Por un lado, este punto de vista puede ser criticado fácilmente como crudo y reduccionista: el ejecutivo corporativo codicioso que persigue ganancias a toda costa es un cliché por una razón.

Por otro lado, es difícil argumentar en contra de esta noción porque el libre mercado es claramente uno de los principales motores de la era de la prosperidad material en la que vivimos.

Una ola más reciente de pensamiento empresarial y económico sostiene que las empresas son responsables del impacto de sus acciones en todos sus partes interesadas, dando origen a la noción de responsabilidad social empresarial. Combinado con el hecho de que la tecnología está cambiando rápidamente nuestra vida cotidiana, no es una sorpresa que muchos jóvenes emprendedores estén motivados no solo por la ganancia monetaria sino por el objetivo de cambiar el mundo para mejor con las empresas que son. establecimiento.

«No seas malvado. Creemos firmemente que, a largo plazo, estaremos mejor atendidos, como accionistas y en todas las demás formas, por una empresa que hace cosas buenas por el mundo, incluso si renunciamos a algunas ganancias a corto plazo». – Un manual del propietario para los accionistas de Google

Sin embargo, cualquiera de los lados del argumento suele dar una respuesta en blanco o negro, que puede no reflejar la realidad.

1. La moral en las empresas es inevitable

Incluso si cree de todo corazón que el único trabajo de una empresa es ganar dinero, esto no es tan fácil de poner en práctica.

Las organizaciones no son más que un grupo de personas que trabajan por un objetivo común. Dado que las acciones de cada persona están motivadas por sus valores, las acciones de la empresa en su conjunto surgen de los valores de las personas involucradas en el negocio.

El hecho de que los valores y la moral sean una parte inevitable de un negocio no significa que no tengan que ser administrados. Es bastante fácil ver por qué dar mayor importancia al activismo social que a la gestión del negocio real de la empresa puede conducir a malos resultados a largo plazo.

Ésta es la razón por la que construir un productivo cultura de inicio es uno de los pasos más importantes para construyendo una startup exitosa.

2. No gestionar los conflictos culturales en las empresas puede ser mortal

La inevitabilidad de la moral en una organización sugiere que un choque interno de valores es igualmente inevitable.

Por ejemplo, un período de marcada división política en cualquier sociedad (por ejemplo, elecciones muy disputadas) tendría un efecto directo en las organizaciones que operan dentro de esta sociedad. Si las personas que trabajan en la empresa tienen una visión de futuro irreconciliablemente diferente, sería muy difícil elegir un camino claro a seguir y continuar la cooperación interna.
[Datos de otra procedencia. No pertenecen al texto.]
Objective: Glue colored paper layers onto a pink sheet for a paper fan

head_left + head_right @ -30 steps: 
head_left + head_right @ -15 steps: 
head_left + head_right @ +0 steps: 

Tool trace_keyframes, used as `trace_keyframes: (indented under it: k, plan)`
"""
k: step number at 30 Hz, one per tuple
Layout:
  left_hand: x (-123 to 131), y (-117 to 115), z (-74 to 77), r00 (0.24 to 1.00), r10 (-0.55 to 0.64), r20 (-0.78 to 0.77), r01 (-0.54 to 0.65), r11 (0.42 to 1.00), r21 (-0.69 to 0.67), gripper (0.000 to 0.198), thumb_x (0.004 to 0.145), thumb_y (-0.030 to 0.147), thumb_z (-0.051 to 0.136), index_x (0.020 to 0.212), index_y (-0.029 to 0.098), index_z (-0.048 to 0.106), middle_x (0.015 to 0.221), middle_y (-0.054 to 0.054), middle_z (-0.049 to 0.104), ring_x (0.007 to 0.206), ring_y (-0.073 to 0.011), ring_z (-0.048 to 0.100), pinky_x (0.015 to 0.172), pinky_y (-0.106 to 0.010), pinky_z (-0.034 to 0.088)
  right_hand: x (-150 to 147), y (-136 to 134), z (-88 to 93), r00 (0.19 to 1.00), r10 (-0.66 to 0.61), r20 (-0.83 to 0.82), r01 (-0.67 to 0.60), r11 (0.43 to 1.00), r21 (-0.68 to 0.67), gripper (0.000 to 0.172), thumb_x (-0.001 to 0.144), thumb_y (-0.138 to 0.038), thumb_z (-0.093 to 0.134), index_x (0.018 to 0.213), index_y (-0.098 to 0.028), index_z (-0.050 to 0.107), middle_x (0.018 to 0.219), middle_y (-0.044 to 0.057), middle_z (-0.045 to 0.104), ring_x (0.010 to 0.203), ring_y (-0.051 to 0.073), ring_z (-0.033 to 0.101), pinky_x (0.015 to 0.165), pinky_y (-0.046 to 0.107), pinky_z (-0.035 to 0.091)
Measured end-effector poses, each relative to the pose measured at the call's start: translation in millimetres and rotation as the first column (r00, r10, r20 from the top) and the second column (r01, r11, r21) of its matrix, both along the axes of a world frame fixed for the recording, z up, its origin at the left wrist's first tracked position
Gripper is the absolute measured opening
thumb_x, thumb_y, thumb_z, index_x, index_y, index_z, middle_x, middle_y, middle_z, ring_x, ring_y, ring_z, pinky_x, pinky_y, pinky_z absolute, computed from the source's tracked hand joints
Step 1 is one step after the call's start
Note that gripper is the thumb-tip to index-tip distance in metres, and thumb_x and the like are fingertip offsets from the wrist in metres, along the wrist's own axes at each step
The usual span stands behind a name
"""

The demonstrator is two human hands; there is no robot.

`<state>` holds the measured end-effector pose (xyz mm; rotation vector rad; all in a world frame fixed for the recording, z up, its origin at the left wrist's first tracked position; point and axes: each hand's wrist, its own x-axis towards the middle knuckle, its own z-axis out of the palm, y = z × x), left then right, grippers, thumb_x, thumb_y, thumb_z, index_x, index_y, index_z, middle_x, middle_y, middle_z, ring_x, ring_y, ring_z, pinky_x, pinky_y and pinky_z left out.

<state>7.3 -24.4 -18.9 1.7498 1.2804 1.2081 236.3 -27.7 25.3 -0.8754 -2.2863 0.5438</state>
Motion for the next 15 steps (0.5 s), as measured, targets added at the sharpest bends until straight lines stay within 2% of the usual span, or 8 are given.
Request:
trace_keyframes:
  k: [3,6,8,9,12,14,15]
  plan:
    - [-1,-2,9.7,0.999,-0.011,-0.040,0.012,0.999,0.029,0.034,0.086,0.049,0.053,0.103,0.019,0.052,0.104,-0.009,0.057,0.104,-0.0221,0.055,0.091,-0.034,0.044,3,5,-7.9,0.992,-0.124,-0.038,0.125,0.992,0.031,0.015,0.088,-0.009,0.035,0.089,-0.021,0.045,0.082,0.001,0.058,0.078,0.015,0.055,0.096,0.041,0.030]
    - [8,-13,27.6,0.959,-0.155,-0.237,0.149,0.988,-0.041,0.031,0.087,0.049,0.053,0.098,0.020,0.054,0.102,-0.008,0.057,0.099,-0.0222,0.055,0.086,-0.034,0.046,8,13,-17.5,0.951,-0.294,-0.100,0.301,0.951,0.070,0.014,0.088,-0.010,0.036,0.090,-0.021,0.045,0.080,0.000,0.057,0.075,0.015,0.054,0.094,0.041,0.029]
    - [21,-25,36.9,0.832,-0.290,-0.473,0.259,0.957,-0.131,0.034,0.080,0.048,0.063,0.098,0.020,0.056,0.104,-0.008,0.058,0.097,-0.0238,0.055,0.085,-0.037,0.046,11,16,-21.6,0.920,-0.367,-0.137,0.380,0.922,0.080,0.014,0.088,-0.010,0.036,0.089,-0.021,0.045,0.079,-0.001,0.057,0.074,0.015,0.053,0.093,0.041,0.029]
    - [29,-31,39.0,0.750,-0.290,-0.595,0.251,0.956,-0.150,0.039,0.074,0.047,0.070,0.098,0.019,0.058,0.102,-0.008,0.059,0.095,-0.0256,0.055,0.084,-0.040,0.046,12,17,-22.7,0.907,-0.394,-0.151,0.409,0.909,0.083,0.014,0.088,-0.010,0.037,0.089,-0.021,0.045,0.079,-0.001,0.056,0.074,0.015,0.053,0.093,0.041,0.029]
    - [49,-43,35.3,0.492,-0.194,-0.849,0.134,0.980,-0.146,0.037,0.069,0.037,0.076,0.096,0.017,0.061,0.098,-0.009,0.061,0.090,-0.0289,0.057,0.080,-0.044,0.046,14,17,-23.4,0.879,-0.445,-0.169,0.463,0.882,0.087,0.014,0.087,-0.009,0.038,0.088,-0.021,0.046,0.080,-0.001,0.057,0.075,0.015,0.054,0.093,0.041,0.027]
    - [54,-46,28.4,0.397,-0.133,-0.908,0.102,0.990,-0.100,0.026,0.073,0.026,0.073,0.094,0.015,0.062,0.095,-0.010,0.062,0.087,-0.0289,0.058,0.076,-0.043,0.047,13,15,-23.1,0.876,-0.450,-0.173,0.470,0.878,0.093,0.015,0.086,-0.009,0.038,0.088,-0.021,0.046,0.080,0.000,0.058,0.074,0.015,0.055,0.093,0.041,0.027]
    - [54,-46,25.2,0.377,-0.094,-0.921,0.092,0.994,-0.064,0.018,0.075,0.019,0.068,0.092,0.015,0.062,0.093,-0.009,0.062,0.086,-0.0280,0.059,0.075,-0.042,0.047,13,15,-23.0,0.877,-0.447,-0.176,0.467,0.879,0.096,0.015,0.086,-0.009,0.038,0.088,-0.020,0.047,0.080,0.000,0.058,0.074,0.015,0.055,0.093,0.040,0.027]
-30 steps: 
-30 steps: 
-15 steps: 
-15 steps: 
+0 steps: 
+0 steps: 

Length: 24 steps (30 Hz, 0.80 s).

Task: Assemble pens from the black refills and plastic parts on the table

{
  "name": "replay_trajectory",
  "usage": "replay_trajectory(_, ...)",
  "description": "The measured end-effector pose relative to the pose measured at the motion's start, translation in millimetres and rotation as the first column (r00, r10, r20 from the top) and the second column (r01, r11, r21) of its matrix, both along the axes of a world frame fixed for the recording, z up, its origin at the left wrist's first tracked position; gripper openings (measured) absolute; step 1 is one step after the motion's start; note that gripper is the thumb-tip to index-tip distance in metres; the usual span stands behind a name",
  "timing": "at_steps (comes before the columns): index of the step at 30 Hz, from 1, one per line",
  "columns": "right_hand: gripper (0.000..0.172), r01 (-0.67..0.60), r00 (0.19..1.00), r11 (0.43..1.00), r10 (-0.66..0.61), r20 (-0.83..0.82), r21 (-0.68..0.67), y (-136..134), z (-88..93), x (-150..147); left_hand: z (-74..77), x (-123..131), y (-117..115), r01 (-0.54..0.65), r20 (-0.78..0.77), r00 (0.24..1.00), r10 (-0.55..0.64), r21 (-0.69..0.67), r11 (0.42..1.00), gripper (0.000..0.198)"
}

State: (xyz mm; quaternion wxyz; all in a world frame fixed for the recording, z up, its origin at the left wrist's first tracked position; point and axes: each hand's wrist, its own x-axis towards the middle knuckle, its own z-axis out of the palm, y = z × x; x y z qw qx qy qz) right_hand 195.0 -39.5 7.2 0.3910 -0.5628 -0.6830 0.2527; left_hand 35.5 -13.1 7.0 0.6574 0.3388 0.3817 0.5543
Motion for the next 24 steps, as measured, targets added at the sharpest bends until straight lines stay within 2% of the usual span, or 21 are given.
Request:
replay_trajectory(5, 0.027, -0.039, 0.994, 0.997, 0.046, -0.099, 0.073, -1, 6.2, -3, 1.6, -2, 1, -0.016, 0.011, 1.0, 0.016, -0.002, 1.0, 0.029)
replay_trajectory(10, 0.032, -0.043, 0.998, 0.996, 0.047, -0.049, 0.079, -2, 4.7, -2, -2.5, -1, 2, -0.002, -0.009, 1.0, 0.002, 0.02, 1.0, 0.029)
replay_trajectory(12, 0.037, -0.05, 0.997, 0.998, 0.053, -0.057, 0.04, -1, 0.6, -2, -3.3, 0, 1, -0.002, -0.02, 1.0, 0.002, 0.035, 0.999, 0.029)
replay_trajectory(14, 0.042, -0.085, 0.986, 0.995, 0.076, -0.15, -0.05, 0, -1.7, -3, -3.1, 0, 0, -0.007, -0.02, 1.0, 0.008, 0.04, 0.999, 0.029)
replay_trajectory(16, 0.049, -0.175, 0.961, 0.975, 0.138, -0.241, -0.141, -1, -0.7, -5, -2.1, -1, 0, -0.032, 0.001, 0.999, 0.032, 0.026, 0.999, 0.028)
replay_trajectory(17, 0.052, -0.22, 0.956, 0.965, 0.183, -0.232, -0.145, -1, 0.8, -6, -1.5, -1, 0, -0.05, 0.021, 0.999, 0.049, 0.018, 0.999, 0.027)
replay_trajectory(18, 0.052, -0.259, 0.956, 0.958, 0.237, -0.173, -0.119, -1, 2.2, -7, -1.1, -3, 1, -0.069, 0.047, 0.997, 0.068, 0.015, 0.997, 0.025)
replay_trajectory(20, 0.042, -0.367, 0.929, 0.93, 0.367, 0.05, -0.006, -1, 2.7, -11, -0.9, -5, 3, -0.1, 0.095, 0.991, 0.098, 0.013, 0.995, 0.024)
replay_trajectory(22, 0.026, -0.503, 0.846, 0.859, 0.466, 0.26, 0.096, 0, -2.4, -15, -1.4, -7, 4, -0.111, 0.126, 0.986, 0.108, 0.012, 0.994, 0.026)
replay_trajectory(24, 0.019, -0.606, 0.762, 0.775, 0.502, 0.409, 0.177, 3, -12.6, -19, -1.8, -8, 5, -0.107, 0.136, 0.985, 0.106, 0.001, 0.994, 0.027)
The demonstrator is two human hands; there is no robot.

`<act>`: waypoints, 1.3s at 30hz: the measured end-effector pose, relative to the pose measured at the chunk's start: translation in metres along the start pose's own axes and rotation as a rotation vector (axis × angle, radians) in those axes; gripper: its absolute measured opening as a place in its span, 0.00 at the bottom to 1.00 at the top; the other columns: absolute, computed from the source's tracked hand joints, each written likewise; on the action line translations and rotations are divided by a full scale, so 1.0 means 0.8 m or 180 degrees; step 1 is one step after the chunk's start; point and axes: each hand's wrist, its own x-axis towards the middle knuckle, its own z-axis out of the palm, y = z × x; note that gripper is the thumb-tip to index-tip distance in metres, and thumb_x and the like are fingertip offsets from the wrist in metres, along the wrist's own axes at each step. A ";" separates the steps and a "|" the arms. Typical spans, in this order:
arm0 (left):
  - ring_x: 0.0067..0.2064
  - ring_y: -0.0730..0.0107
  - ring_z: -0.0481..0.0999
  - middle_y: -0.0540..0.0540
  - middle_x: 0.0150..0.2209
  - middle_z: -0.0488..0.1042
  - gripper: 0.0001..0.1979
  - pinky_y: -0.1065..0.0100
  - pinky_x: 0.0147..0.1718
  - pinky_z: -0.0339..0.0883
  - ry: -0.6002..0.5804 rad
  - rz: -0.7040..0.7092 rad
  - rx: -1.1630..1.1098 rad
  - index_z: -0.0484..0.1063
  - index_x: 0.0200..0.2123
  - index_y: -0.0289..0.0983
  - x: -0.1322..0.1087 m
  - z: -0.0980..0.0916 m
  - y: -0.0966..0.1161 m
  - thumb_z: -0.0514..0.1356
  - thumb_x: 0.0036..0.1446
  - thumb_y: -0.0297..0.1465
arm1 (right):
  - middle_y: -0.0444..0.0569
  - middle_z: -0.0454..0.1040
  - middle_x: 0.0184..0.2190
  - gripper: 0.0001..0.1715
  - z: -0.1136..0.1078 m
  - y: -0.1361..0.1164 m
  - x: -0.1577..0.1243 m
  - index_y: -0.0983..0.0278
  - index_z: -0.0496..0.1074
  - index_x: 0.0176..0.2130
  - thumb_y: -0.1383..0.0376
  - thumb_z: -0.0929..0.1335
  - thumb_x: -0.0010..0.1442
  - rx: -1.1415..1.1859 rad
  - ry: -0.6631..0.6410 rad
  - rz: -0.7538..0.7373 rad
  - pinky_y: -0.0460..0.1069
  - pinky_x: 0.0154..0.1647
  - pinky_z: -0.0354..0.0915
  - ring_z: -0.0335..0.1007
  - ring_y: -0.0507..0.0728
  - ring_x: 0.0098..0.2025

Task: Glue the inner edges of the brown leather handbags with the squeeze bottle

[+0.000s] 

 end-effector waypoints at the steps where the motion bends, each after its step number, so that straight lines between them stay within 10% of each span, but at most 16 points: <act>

Los intentos de empresas como Coinbase y Basecamp de eliminar la discusión política del espacio de trabajo es un intento de luchar contra los efectos destructivos de tales conflictos. Y aunque las dos empresas perdieron muchos empleados debido a su postura contra el activismo político en el espacio de trabajo, esta podría haber sido la decisión correcta a largo plazo si la fricción cultural interna se estaba saliendo de control.

Por eso, si estás gestionando una startup, tiene mucho sentido ser lo más transparente posible con los valores que te están motivando y la visión de futuro por la que estás luchando. De esta manera, las personas que tienen valores fundamentalmente diferentes simplemente no se involucrarán en su negocio, lo que puede ayudarlo a evitar importantes conflictos culturales internos a largo plazo.

En resumen, los valores y la moral serán una parte inevitable de su negocio. Debido a esto:

  1. Comunique de manera transparente sus valores y visión para el futuro para atraer a personas de ideas afines.
  2. Intente activamente construir una cultura productiva y, si es necesario, maneje los conflictos culturales internos.